NOTE: The material in this chapter is based on JDBCtm API Tutorial and Reference, Second Edition: Universal Data Access for the Javatm 2 Platform, published by Addison Wesley as part of the Java series, ISBN 0-201-43328-1.

4.1 DataSource Overview

A DataSource object is the representation of a data source in the Java programming language. In basic terms, a data source is a facility for storing data. It can be as sophisticated as a complex database for a large corporation or as simple as a file with rows and columns. A data source can reside on a remote server, or it can be on a local desktop machine. Applications access a data source using a connection, and a DataSource object can be thought of as a factory for connections to the particular data source that the DataSource instance represents. The DataSource interface provides two methods for establishing a connection with a data source.

Using a DataSource object is the preferred alternative to using the DriverManager for establishing a connection to a data source. They are similar to the extent that the DriverManager class and DataSource interface both have methods for creating a connection, methods for getting and setting a timeout limit for making a connection, and methods for getting and setting a stream for logging.

Their differences are more significant than their similarities, however. Unlike the DriverManager, a DataSource object has properties that identify and describe the data source it represents. Also, a DataSource object works with a Javatm Naming and Directory Interfacetm (JNDI) naming service and is created, deployed, and managed separately from the applications that use it. A driver vendor will provide a class that is a basic implementation of the DataSource interface as part of its JDBC 2.0 or 3.0 driver product. What a system administrator does to register a DataSource object with a JNDI naming service and what an application does to get a connection to a data source using a DataSource object registered with a JNDI naming service are described later in this chapter.

Being registered with a JNDI naming service gives a DataSource object two major advantages over the DriverManager. First, an application does not need to hardcode driver information, as it does with the DriverManager. A programmer can choose a logical name for the data source and register the logical name with a JNDI naming service. The application uses the logical name, and the JNDI naming service will supply the DataSource object associated with the logical name. The DataSource object can then be used to create a connection to the data source it represents.

The second major advantage is that the DataSource facility allows developers to implement a DataSource class to take advantage of features like connection pooling and distributed transactions. Connection pooling can increase performance dramatically by reusing connections rather than creating a new physical connection each time a connection is requested.
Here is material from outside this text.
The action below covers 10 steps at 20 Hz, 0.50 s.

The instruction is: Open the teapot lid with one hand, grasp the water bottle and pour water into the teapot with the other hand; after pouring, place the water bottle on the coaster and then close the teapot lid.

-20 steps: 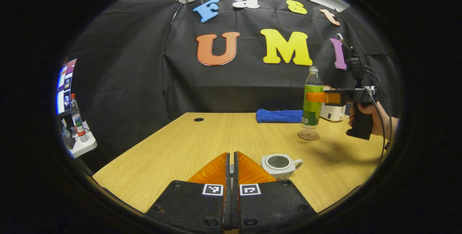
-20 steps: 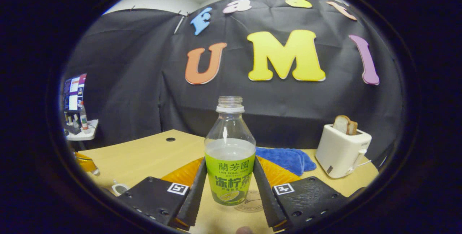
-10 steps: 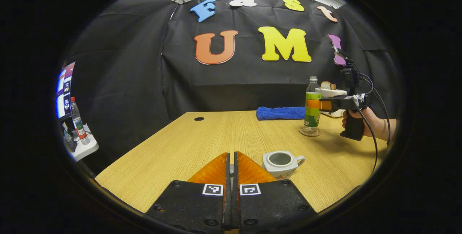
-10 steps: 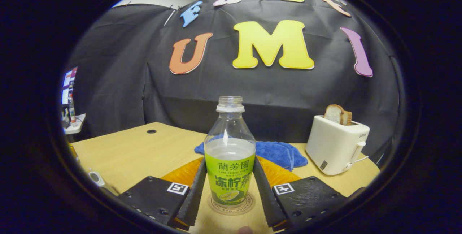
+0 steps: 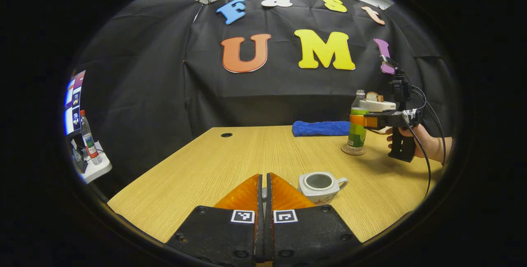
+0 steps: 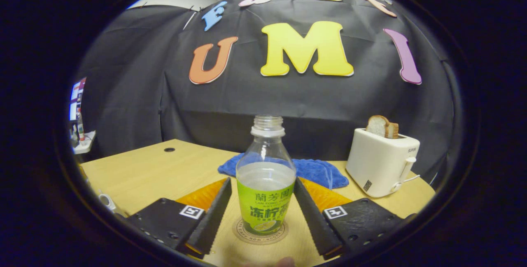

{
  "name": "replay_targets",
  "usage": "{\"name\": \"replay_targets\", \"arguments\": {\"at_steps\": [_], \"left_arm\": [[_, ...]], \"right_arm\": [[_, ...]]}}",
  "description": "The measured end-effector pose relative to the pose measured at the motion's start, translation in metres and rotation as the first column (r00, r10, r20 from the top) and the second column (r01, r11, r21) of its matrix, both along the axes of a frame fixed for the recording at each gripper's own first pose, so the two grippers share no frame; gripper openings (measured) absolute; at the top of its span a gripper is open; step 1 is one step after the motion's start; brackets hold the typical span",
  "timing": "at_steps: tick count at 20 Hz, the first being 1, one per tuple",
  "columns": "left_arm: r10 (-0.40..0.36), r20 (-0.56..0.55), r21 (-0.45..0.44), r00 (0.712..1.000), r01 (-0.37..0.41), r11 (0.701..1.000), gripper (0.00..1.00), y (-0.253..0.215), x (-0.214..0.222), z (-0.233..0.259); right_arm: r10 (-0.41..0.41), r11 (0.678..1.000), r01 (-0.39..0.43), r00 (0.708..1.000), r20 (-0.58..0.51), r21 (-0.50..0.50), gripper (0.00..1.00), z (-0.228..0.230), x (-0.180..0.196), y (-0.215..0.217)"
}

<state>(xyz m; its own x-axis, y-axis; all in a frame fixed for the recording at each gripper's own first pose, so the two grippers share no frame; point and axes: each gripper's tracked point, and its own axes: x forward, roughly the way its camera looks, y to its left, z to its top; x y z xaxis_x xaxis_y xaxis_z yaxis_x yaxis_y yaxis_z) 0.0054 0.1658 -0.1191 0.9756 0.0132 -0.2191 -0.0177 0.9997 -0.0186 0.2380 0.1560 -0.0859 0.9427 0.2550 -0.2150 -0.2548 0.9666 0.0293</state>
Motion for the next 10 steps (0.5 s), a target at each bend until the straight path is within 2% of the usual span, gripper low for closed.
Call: {"name": "replay_targets", "arguments": {"at_steps": [1, 2, 6, 10], "left_arm": [[-0.003, 0.002, -0.001, 1.0, 0.003, 1.0, 0.03, -0.002, 0.0, 0.001], [-0.005, 0.004, -0.001, 1.0, 0.005, 1.0, 0.03, -0.003, 0.0, 0.002], [-0.016, 0.016, -0.002, 1.0, 0.016, 1.0, 0.03, -0.012, 0.002, 0.008], [-0.032, 0.041, -0.008, 0.999, 0.032, 0.999, 0.02, -0.033, 0.008, 0.019]], "right_arm": [[-0.001, 1.0, 0.001, 1.0, 0.004, -0.001, 0.97, 0.003, -0.004, -0.001], [0.006, 1.0, -0.006, 1.0, 0.01, 0.006, 0.98, 0.007, -0.008, -0.001], [0.002, 1.0, -0.002, 1.0, 0.012, 0.028, 0.98, 0.016, -0.037, -0.015], [0.0, 1.0, 0.0, 1.0, 0.018, 0.005, 0.98, 0.019, -0.094, -0.05]]}}
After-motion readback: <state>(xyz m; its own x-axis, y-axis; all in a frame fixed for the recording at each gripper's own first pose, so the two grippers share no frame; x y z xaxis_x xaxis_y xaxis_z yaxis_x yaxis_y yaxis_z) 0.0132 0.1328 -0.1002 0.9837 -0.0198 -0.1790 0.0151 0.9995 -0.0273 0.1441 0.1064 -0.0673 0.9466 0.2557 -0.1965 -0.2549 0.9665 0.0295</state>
The ability to use distributed transactions enables an application to do the heavy duty database work of large enterprises.

Although an application may use either the DriverManager or a DataSource object to get a connection, using a DataSource object offers significant advantages and is the recommended way to establish a connection.

4.1.1 Properties

A DataSource object has a set of properties that identify and describe the real world data source that it represents. These properties include information like the location of the database server, the name of the database, the network protocol to use to communicate with the server, and so on. DataSource properties follow the JavaBeans design pattern and are usually set when a DataSource object is deployed.
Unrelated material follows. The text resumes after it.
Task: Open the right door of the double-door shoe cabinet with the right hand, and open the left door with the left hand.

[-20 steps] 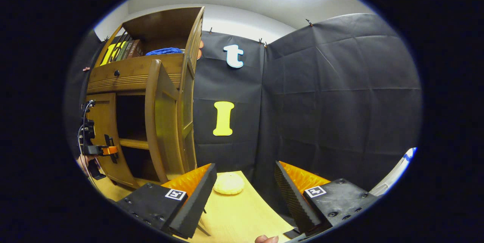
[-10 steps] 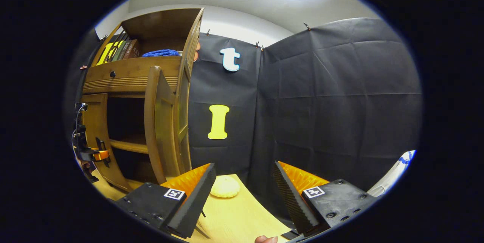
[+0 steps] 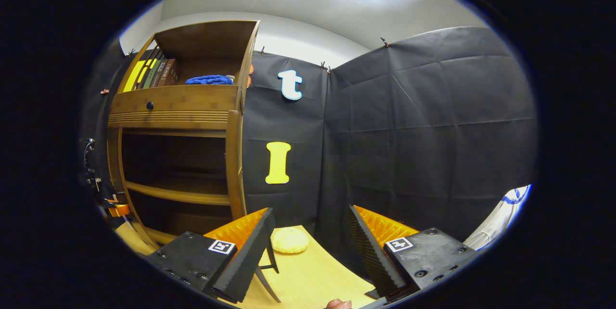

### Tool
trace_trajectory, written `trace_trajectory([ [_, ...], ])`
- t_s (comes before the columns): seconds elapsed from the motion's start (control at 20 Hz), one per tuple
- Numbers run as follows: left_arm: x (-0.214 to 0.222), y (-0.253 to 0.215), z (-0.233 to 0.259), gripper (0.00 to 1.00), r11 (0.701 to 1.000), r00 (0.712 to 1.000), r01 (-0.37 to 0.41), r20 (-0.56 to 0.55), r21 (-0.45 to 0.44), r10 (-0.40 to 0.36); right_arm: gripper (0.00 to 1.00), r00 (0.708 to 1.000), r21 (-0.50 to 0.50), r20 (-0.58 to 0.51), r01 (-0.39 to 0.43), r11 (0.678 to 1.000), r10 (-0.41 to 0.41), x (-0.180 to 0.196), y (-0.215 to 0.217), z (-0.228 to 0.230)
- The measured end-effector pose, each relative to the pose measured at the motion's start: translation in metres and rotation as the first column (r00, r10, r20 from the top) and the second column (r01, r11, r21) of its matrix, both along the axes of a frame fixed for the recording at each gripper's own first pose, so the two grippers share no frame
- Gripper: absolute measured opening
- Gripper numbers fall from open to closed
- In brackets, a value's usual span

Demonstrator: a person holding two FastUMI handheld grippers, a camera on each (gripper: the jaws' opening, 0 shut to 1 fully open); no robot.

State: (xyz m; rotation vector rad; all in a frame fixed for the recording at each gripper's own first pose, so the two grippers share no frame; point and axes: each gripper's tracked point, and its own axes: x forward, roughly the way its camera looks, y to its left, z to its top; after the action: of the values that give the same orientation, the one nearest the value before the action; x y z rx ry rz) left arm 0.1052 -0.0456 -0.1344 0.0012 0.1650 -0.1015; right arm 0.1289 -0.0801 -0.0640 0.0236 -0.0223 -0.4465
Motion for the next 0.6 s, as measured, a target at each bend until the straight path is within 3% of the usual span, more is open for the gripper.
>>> trace_trajectory([
  [0.05, -0.009, 0.006, 0.000, 0.29, 1.000, 1.000, -0.004, 0.001, -0.002, 0.004, 0.94, 1.000, 0.007, 0.002, -0.006, 1.000, 0.006, -0.003, 0.006, 0.001],
  [0.35, -0.059, 0.056, 0.003, 0.26, 0.998, 0.998, -0.063, 0.016, 0.005, 0.063, 0.97, 0.999, 0.059, 0.002, -0.054, 0.997, 0.054, -0.012, 0.037, -0.003],
  [0.55, -0.081, 0.091, 0.003, 0.22, 0.992, 0.992, -0.127, 0.018, -0.001, 0.127, 0.93, 0.994, 0.122, 0.021, -0.106, 0.987, 0.104, 0.001, 0.067, -0.003],
  [0.6, -0.086, 0.098, 0.003, 0.20, 0.990, 0.990, -0.143, 0.018, -0.006, 0.143, 0.96, 0.993, 0.132, 0.023, -0.120, 0.984, 0.118, 0.003, 0.073, -0.003],
])
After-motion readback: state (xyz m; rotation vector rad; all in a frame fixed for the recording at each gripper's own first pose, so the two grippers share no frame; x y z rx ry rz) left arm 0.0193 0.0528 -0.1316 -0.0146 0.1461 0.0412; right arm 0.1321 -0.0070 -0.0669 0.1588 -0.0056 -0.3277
To encourage uniformity among DataSource implementations from different vendors, the JDBC 2.0 API specifies a standard set of properties and a standard name for each property. The following table gives the standard name, the data type, and a description for each of the standard properties. Note that a DataSource implementation does not have to support all of these properties; the table just shows the standard name that an implementation should use when it supports a property.
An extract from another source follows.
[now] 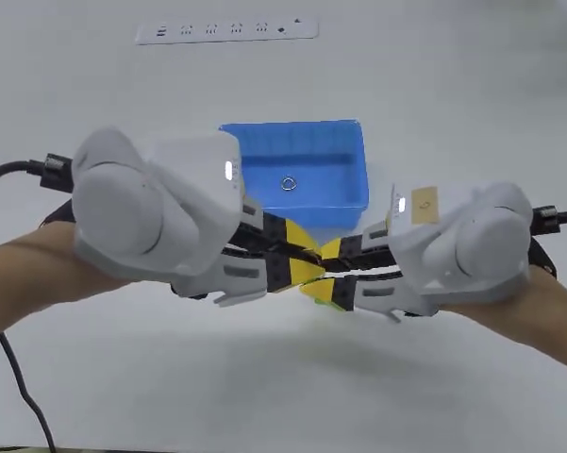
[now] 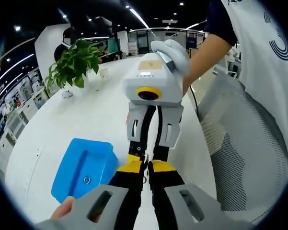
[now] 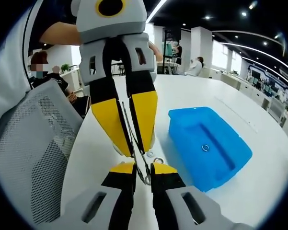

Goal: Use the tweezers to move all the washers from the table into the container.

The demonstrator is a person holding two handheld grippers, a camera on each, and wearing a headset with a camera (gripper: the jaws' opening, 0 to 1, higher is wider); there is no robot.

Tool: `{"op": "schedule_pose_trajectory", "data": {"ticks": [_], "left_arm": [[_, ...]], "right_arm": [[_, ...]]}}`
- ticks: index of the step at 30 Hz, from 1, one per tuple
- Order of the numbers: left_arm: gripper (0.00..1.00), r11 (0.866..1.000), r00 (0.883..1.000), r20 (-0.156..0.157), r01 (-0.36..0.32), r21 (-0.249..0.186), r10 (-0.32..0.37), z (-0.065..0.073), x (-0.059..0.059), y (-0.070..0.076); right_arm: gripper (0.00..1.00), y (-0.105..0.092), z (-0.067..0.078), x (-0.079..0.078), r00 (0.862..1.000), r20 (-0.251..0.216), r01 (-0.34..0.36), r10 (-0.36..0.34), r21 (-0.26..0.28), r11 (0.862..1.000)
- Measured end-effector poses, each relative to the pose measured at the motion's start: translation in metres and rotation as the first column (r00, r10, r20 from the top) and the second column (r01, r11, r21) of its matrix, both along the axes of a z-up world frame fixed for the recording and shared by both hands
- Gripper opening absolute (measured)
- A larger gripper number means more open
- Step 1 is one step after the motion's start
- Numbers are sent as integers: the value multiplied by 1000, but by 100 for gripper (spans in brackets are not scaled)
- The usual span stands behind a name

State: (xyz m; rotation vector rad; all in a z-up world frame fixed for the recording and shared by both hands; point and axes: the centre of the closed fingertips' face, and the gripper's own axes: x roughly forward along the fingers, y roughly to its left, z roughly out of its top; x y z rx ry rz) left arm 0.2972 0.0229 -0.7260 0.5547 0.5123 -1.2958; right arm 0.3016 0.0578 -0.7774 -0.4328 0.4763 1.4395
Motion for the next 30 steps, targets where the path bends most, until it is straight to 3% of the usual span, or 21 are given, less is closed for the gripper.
{"op": "schedule_pose_trajectory", "data": {"ticks": [12, 13, 19, 24, 26, 30], "left_arm": [[8, 1000, 1000, -22, -9, 14, 10, -8, 2, 2], [8, 1000, 999, -30, -21, -3, 21, -7, 3, 1], [8, 999, 999, -40, -36, 0, 36, -8, 6, 5], [8, 999, 998, -50, -33, -1, 33, -8, 4, 5], [8, 1000, 998, -63, -29, -5, 29, -8, 2, 4], [8, 1000, 998, -55, -27, 4, 28, -8, 3, 4]], "right_arm": [[13, 6, -6, -1, 1000, -22, -3, 3, -4, 1000], [13, 6, -7, 0, 1000, -21, -3, 3, -6, 1000], [13, 4, -10, 0, 1000, -22, -2, 2, -19, 1000], [13, 4, -9, -1, 1000, -24, -5, 5, -15, 1000], [13, 7, -5, -2, 1000, -23, -11, 11, 11, 1000], [12, 7, -7, -2, 1000, -17, -22, 22, -3, 1000]]}}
Table 4.1 Standard Data Source Properties

Property Name	Type	Description
databaseName	`String`	the name of a particular database on a server
dataSourceName	String	the logical name for the underlying `XADataSource` or `ConnectionPoolDataSource` object; used only when pooling of connections or distributed transactions are implemented
description	`String`	a description of this data source
networkProtocol	`String`	the network protocol used to communicate with the server
password	`String`	the user's database password
portNumber	`int`	the port number where a server is listening for requests
roleName	`String`	the initial SQL rolename
serverName	`String`	the database server name
user	`String`	the user's account name

A DataSource object will, of course, have to support all of the properties that the data source it represents needs for making a connection, but the only property that all DataSource implementations are required to support is the description property. This standardizing of properties makes it possible, for instance, for a utility to be written that lists available data sources, giving a description of each along with the other property information that is available.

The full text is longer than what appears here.